▶ [Required action]: Print nothing except the lines of the listing below from the line with "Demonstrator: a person" to the line with "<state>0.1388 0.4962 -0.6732", each exactly as written, both ends included.

+++ Provided information

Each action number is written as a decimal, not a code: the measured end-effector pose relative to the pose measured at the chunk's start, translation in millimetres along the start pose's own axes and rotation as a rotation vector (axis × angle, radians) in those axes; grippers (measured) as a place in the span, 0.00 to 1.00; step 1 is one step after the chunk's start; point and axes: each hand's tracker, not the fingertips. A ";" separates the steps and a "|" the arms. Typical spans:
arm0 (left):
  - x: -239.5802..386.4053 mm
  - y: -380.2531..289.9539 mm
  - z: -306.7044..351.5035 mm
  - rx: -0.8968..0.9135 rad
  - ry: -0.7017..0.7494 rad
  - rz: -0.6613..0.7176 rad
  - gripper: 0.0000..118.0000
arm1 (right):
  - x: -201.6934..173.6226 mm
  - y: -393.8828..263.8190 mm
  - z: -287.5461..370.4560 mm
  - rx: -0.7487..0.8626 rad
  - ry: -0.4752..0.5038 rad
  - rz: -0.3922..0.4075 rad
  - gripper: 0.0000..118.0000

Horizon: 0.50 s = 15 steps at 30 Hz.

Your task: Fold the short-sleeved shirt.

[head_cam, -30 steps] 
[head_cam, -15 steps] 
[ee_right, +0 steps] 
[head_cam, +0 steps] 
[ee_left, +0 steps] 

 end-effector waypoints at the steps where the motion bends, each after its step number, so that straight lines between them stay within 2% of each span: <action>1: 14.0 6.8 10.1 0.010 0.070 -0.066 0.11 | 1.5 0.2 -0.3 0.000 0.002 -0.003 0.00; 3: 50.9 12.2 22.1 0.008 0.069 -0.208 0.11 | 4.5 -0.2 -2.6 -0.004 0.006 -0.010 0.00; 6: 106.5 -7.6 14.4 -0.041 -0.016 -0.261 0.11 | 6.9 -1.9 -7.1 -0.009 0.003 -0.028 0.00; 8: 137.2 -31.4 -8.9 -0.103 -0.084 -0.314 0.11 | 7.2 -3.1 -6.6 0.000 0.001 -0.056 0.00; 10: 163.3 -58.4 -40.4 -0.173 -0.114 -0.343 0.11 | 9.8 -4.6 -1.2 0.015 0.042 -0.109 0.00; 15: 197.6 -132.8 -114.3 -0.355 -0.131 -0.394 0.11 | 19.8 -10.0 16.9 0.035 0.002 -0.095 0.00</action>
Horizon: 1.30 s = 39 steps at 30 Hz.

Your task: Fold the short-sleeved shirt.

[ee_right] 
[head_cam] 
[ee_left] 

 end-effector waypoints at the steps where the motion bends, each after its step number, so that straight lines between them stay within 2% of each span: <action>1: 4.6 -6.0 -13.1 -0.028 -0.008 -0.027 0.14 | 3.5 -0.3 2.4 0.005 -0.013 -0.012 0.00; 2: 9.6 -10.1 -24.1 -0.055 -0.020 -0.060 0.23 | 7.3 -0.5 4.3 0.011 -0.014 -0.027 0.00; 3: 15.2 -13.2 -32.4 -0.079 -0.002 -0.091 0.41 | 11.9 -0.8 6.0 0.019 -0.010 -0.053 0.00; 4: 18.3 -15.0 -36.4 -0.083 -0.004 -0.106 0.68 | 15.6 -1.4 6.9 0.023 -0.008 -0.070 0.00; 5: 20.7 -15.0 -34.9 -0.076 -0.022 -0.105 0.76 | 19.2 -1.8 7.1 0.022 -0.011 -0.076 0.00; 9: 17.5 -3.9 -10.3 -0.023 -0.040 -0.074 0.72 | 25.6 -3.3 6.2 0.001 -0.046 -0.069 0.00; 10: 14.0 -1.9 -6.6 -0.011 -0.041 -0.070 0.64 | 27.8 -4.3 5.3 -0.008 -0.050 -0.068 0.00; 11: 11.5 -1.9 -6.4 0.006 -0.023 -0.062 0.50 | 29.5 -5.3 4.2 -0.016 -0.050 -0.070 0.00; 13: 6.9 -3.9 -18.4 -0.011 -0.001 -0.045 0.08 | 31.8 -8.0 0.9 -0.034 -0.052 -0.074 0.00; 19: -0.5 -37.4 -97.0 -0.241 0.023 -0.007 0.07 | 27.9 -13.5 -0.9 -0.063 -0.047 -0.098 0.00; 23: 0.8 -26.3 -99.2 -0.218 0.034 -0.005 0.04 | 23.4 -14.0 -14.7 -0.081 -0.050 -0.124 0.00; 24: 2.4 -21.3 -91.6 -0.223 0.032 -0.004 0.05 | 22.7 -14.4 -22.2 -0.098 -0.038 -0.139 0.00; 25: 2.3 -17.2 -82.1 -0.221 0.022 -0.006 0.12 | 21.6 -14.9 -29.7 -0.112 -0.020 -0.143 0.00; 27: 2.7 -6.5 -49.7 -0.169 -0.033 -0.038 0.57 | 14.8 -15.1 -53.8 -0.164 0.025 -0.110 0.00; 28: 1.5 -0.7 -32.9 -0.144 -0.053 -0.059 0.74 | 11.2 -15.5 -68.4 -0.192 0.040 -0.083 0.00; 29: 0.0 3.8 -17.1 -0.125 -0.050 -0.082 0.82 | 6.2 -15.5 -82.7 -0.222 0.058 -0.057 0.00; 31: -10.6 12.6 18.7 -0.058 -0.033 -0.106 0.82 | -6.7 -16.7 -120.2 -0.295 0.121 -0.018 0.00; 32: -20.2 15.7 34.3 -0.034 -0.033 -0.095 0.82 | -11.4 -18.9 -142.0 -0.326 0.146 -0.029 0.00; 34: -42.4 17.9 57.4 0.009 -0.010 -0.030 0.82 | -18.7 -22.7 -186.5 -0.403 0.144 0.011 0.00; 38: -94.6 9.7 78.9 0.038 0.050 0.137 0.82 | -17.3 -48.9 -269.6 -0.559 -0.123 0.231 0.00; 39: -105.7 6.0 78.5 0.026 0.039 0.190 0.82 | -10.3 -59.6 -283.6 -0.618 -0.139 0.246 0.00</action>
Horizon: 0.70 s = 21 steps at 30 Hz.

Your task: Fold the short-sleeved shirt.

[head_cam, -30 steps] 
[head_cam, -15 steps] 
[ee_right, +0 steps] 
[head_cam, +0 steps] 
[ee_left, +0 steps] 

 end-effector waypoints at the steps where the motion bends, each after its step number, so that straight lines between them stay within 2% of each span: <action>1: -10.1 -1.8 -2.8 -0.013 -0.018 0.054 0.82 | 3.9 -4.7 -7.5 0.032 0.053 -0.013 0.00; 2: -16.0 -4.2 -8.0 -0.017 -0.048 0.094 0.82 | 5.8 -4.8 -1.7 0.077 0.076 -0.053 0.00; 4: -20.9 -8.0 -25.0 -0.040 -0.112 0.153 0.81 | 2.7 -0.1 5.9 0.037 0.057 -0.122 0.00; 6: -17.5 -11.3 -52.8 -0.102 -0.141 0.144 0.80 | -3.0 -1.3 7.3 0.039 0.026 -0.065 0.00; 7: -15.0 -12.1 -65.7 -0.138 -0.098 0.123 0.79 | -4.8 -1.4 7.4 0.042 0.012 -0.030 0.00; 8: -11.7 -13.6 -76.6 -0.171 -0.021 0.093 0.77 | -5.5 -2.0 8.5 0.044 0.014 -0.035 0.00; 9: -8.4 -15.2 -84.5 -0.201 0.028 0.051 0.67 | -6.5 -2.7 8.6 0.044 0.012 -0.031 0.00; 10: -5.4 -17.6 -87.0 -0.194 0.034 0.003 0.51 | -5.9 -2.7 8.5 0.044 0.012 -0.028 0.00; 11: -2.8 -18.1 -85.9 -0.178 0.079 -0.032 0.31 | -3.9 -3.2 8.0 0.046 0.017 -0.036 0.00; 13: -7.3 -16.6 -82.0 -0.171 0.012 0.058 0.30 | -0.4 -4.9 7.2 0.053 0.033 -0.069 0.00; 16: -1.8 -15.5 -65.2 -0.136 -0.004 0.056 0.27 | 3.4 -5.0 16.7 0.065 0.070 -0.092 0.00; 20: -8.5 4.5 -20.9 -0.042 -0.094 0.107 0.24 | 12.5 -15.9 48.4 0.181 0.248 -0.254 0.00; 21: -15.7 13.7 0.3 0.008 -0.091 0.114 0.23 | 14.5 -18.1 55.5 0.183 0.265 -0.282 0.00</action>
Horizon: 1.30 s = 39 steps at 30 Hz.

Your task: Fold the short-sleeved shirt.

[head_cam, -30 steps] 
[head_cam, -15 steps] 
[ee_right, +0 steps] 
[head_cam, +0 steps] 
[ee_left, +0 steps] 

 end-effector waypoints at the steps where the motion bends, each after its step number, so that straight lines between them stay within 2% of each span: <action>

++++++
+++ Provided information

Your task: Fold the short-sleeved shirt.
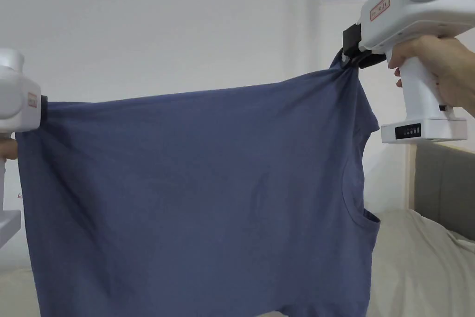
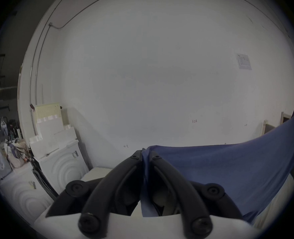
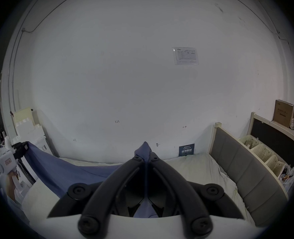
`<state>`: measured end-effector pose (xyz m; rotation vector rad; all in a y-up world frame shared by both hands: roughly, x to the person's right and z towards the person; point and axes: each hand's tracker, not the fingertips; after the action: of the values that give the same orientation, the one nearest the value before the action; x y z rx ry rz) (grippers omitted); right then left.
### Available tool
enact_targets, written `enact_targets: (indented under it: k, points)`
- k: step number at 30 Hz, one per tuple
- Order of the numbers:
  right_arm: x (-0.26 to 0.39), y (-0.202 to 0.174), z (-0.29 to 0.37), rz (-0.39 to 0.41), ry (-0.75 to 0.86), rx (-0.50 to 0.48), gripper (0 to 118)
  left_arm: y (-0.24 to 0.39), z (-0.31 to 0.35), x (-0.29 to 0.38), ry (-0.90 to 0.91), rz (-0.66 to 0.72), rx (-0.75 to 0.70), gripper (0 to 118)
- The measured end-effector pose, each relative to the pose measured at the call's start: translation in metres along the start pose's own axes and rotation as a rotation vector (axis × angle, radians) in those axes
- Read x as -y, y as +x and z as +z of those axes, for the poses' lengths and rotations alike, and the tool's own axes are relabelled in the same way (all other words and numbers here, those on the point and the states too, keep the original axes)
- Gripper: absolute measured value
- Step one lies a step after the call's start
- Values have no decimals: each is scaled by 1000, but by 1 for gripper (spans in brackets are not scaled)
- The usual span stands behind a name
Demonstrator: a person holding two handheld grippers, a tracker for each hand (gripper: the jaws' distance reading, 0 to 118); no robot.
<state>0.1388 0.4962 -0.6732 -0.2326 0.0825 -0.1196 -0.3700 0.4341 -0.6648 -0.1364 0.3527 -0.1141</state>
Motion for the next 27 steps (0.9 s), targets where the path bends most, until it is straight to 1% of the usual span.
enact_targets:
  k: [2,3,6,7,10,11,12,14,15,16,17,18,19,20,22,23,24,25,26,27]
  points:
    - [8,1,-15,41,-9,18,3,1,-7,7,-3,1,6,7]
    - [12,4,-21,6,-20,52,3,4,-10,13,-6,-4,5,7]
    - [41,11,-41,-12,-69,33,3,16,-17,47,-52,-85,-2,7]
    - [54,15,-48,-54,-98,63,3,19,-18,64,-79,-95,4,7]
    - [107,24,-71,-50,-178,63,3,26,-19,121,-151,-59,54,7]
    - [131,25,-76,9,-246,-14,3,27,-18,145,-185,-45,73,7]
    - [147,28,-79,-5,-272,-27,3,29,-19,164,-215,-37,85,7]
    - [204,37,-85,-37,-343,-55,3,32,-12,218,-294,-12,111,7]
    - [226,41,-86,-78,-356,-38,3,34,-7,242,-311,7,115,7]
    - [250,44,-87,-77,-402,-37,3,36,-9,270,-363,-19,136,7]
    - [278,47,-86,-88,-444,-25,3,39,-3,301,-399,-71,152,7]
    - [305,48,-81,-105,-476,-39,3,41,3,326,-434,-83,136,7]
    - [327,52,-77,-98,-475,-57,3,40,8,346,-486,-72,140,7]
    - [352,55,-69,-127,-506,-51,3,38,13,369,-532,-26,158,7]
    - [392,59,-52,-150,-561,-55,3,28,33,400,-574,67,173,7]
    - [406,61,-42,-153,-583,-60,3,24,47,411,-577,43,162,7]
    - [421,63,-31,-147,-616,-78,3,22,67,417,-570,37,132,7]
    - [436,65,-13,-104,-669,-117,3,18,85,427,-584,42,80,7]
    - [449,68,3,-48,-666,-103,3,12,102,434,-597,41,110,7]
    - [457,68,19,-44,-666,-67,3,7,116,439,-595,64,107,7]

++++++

▶ [Response]:
Demonstrator: a person holding two handheld grippers, a tracker for each hand (gripper: the jaws' distance reading, 0 to 118); no robot.
<state>0.1388 0.4962 -0.6732 -0.2326 0.0825 -0.1196 -0.3700 0.4341 -0.6648 -0.1364 0.3527 -0.1141</state>

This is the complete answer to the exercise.